* WHAT YOU SHOULD DO
Could the listing below be reproduced exactly, minus its pictures?

* DATA PROVIDED
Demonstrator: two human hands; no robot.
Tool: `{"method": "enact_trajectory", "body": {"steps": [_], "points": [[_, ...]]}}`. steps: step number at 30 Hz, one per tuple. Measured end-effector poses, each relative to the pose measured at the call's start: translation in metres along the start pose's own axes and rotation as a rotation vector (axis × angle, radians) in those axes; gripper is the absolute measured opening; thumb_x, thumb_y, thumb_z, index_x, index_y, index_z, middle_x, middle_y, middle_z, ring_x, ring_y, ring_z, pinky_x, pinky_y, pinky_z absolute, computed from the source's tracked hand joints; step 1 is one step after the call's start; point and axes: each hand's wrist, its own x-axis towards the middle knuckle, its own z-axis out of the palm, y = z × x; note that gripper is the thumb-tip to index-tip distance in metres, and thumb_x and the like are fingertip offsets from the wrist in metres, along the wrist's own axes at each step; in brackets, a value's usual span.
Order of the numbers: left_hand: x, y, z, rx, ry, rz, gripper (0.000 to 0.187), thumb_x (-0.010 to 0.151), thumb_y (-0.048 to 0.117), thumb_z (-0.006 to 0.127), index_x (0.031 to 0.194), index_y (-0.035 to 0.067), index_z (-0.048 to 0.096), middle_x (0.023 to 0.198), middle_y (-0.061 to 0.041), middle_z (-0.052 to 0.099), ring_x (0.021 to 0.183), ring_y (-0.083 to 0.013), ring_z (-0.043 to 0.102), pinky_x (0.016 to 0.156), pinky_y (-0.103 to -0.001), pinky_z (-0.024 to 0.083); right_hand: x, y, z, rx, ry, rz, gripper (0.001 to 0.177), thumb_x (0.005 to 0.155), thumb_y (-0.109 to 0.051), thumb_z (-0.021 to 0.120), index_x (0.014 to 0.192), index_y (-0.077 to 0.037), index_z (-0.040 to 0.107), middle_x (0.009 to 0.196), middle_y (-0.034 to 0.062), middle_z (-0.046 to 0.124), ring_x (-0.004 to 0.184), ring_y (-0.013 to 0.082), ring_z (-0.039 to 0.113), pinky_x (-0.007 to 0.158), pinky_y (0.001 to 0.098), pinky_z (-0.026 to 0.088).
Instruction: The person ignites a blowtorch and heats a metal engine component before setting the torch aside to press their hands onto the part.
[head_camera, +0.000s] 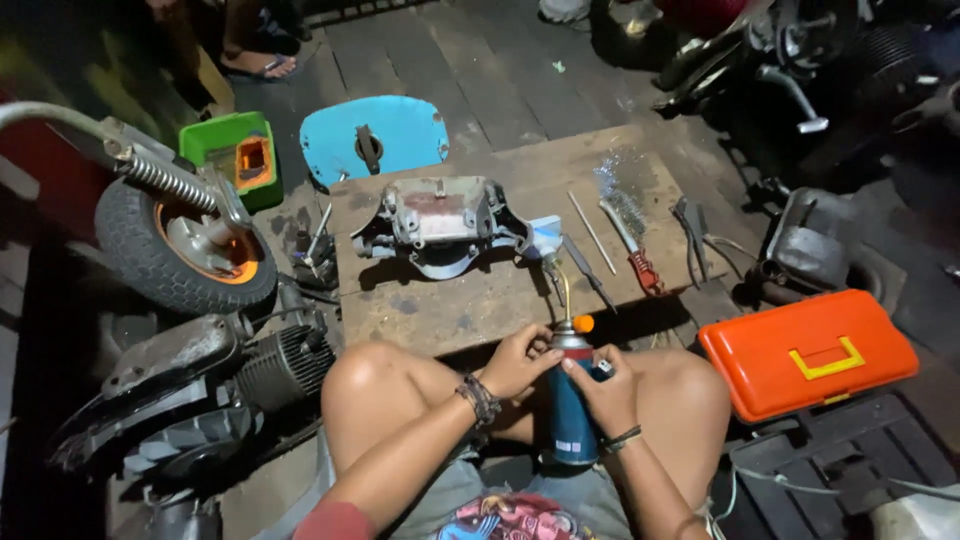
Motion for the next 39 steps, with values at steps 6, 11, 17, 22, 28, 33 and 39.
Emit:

* SOLUTION
Demonstrator: two human hands; no robot.
Tool: `{"method": "enact_trajectory", "body": {"steps": [_], "points": [[_, ...]]}}`. steps: step number at 30 Hz, one per tuple. Measured end-effector poses, each relative to the pose measured at the call's start: translation in metres along the start pose's own axes and rotation as a rotation vector (axis × angle, radians) in those axes; gripper is the absolute measured opening; thumb_x, thumb_y, thumb_z, index_x, index_y, index_z, middle_x, middle_y, middle_z, ring_x, ring_y, ring_z, pinky_x, pinky_y, pinky_z absolute, computed from the source's tracked hand joints; step 1 is one step after the call's start; point and axes: each hand's wrist, its own x-axis towards the middle knuckle, its own z-axis out of the palm, y = z × x; note that gripper is the thumb-tip to index-tip distance in metres, and thumb_x and the like are fingertip offsets from the wrist in metres, along the wrist's own axes at each step; in brackets, a value's usual span.
Order of the numbers: left_hand: x, y, z, rx, ry, rz, gripper (0.000 to 0.187), thumb_x (-0.010 to 0.151), thumb_y (-0.048 to 0.117), thumb_z (-0.006 to 0.127), index_x (0.031 to 0.194), index_y (-0.035 to 0.067), index_z (-0.048 to 0.096), middle_x (0.023 to 0.198), middle_y (-0.061 to 0.041), middle_z (-0.052 to 0.099), ring_x (0.021 to 0.183), ring_y (-0.083 to 0.013), ring_z (-0.043 to 0.102), pinky_x (0.016 to 0.156), pinky_y (-0.103 to -0.001), pinky_z (-0.024 to 0.083); right_hand: x, y, z, rx, ry, rz, gripper (0.001 to 0.177), thumb_x (0.005 to 0.155), thumb_y (-0.109 to 0.051), thumb_z (-0.021 to 0.120), index_x (0.014 to 0.192), index_y (-0.077 to 0.037), index_z (-0.040 to 0.107), middle_x (0.009 to 0.196), middle_y (-0.034 to 0.062), middle_z (-0.046 to 0.124), ring_x (-0.004 to 0.184), ring_y (-0.013 to 0.082), ring_z (-0.039 to 0.113), pinky_x (-0.007 to 0.158), pinky_y (0.001 to 0.098), pinky_z (-0.026 to 0.088).
Instruction: The person ignites a blowtorch and heats a metal engine component before setting the torch aside to press their hands onto the part.
[head_camera, +0.000s] 
Motion for the next 39 steps, with values at steps 6, 11, 17, 22, 28, 33 and 39.
Emit:

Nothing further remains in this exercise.